I held off posting this painting for sometime as it was a commission for a friend's daughter to be given to her on her Birthday. The Birthday has come and gone so I'm free to post this egg tempera painting of her late grandfather's Cape Island fishing boat in Apple River Bar.

Before moving to Apple River in 1995 permanently, I really knew very little about this place of rich history of sea faring vessels, majestic beauty and kind folk. A young man who I dated many years ago, when I was just 17 brought me to Apple River and he'd lived in Apple River when he was young as he was from the area. Sadly, he tragically died young.

I never imagined then that I would be living in the exact spot he'd once taken me. What I did know was what a special feeling I had, I'd say looking back it was a spiritual feeling I got about Apple River, all those years ago, that I never forgot, and I'm so grateful to that beautiful young man who brought me here 47 years ago.

In 1994 I ended up going into a real estate office where I knew a good friend who worked there.  Passing by I'd seen a photo in the window of a house in Apple River, and those feelings came rushing back, of the memories when I'd been there so long ago, remembering how what a special place it was.

I wasn't looking for a house and the price was far from affordable for me. I was simply looking for a small Summer spot to get away from my work and paint.

It wasn't any time my friend said to me, "Cathy I know your and artist, and I have just the place for you." She proceeded to show me the photo of the house, located in Apple River that I saw in the window of her real estate office. I told my friend I could never afford the price. She stated if I offered the woman who owned it, a much lower price, she thought she'd take it, and so I did. And the rest, as they say, is history. I've never regretted it for a minute and I love my community, and the way of life is second to none.

My mother once told me our family had relatives in the area that were Rectors, as my great grandmother was a Rector from West Brook, Nova Scotia. The first Rector had settled in the Parrsboro area of Nova Scotia.

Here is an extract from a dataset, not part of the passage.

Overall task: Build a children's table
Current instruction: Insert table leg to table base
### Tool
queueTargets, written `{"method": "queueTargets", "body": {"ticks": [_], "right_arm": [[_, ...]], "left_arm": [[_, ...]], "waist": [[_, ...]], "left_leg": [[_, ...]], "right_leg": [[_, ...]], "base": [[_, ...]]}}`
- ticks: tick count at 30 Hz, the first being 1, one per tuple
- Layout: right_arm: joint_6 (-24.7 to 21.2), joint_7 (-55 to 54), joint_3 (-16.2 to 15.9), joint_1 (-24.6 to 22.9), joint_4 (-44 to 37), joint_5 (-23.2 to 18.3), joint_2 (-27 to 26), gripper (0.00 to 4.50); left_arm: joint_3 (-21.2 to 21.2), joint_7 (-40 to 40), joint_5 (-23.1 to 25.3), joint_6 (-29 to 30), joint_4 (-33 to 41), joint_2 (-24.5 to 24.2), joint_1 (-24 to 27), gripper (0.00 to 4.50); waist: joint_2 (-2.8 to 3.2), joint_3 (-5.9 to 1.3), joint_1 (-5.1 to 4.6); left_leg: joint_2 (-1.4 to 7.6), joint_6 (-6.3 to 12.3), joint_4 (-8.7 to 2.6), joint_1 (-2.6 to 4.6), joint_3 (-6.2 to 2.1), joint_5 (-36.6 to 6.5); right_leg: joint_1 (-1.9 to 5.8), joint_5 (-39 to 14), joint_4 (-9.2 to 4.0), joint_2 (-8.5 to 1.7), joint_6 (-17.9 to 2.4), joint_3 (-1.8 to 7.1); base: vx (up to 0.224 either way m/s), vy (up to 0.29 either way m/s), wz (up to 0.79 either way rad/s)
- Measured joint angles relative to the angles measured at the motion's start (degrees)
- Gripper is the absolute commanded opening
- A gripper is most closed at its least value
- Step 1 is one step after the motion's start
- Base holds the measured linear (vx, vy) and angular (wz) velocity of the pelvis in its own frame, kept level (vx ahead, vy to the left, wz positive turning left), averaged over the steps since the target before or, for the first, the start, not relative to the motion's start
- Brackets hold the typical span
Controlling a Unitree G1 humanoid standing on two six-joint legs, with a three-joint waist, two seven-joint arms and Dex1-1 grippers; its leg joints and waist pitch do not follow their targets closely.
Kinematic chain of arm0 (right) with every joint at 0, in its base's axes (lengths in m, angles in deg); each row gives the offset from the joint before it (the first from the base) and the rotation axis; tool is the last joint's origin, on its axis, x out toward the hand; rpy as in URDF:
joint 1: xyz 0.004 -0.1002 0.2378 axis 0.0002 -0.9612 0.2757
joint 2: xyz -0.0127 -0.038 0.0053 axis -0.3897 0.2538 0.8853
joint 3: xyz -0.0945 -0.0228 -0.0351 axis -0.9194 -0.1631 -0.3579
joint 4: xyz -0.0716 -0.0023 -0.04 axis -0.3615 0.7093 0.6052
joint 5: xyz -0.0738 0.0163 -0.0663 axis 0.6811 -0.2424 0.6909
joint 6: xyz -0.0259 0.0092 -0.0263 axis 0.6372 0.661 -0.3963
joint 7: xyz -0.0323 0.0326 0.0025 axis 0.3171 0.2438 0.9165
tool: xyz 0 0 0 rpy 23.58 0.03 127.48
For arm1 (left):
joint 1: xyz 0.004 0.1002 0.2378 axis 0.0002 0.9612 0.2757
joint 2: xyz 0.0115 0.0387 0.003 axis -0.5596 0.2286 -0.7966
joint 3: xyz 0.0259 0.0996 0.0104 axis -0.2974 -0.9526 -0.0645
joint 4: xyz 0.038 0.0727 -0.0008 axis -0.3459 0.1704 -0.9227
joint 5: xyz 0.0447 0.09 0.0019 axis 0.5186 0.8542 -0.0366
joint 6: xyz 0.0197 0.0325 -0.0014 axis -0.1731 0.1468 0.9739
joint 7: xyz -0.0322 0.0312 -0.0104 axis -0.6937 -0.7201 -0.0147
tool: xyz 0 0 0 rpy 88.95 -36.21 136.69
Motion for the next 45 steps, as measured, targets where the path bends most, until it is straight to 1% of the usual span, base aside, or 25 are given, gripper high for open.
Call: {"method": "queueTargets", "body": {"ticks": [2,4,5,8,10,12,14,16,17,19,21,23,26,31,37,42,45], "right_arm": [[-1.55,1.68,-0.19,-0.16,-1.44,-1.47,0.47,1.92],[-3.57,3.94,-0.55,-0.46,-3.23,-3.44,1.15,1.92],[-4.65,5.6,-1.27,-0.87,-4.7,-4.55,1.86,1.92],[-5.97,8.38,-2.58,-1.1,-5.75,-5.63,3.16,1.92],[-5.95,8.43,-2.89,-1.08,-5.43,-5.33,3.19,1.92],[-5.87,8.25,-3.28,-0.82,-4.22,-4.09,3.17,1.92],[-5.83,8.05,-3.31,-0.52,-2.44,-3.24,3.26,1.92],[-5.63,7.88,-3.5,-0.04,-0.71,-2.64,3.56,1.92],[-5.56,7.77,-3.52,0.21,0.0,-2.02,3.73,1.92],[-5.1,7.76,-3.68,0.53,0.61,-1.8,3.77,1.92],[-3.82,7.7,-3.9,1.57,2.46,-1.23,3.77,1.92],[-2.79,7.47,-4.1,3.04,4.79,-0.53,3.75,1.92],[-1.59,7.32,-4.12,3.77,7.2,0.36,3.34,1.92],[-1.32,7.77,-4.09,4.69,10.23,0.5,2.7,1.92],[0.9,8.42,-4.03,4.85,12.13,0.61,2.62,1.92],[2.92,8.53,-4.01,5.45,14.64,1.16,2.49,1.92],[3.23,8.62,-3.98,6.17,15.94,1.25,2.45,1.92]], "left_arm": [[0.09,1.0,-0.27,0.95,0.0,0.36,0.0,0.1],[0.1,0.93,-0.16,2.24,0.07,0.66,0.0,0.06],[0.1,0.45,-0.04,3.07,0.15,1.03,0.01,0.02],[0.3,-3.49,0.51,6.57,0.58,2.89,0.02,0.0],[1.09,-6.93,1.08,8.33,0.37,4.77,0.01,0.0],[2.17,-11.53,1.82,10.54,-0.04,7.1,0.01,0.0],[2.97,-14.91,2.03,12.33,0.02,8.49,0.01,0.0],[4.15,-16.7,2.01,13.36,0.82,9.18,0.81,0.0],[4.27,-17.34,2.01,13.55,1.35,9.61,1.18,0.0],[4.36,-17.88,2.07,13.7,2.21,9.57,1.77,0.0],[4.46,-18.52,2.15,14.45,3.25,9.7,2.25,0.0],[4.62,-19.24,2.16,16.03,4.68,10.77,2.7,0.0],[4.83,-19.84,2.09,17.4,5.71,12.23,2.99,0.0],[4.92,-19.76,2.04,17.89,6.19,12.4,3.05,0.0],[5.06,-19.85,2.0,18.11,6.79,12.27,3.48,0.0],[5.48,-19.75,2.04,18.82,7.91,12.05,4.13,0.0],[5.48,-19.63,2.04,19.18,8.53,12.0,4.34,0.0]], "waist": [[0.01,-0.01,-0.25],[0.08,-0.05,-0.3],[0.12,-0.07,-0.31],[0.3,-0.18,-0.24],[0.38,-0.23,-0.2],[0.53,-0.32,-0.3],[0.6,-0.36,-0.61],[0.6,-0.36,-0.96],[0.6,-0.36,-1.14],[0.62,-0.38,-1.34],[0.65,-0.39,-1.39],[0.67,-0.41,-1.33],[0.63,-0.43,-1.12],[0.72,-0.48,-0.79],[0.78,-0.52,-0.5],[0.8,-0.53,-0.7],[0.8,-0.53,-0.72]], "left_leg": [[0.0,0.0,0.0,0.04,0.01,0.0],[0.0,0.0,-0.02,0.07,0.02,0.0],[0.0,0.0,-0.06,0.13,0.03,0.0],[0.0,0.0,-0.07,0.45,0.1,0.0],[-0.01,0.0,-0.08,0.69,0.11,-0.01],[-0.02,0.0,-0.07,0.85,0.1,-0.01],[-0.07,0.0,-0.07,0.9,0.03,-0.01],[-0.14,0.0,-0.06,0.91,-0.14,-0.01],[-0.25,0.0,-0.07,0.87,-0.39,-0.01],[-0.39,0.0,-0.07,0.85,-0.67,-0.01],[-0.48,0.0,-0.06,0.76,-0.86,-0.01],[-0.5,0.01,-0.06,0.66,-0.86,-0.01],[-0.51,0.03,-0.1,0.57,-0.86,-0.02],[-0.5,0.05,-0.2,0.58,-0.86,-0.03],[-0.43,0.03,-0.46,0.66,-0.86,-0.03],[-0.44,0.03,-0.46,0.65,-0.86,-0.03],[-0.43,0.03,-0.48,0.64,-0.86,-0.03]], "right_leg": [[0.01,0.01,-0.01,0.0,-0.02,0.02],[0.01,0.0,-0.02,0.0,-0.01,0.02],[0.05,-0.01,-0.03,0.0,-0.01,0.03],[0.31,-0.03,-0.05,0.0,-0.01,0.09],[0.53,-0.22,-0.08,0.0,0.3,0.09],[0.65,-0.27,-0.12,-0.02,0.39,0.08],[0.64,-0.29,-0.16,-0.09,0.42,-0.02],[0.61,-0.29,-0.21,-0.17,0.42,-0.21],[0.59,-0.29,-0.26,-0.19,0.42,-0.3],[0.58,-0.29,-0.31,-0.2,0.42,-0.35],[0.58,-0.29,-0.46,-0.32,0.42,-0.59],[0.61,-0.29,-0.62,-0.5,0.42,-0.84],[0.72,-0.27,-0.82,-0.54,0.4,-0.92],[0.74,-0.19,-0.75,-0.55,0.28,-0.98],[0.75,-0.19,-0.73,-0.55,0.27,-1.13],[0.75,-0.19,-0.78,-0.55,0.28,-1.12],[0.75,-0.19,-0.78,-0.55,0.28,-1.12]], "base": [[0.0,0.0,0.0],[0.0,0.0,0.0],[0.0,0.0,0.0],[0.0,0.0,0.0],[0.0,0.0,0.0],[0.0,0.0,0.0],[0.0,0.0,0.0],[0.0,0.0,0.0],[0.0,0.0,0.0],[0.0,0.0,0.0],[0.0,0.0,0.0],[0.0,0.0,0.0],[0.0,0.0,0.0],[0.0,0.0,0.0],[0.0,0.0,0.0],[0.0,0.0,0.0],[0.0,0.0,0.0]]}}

But I knew of none of these relatives. 

This painting is of the late Clifton Rector's Cape Island boat. I know Clifton was a relative of mine, but I'm not sure exactly how, a cousin several times removed I expect. I never knew Clifton but I heard many good things about him.

There were a total of 14 vessels built in Apple River in the past. It was a bustling and thriving place once, with a post office, a school and a couple of hotels, not to mention a logging mill that employed many men, along with fishing and sailing vessels that enabled folks to sustain themselves.




The vessels and logs would come right down Apple River. This is a picture of the old mill that once stood out back of my place.  


 Once moving here I did find out some of the connections I had in the area, and  it left me with the distinct feeling that I knew this is exactly where I was meant to be. I'm blessed and grateful to know that.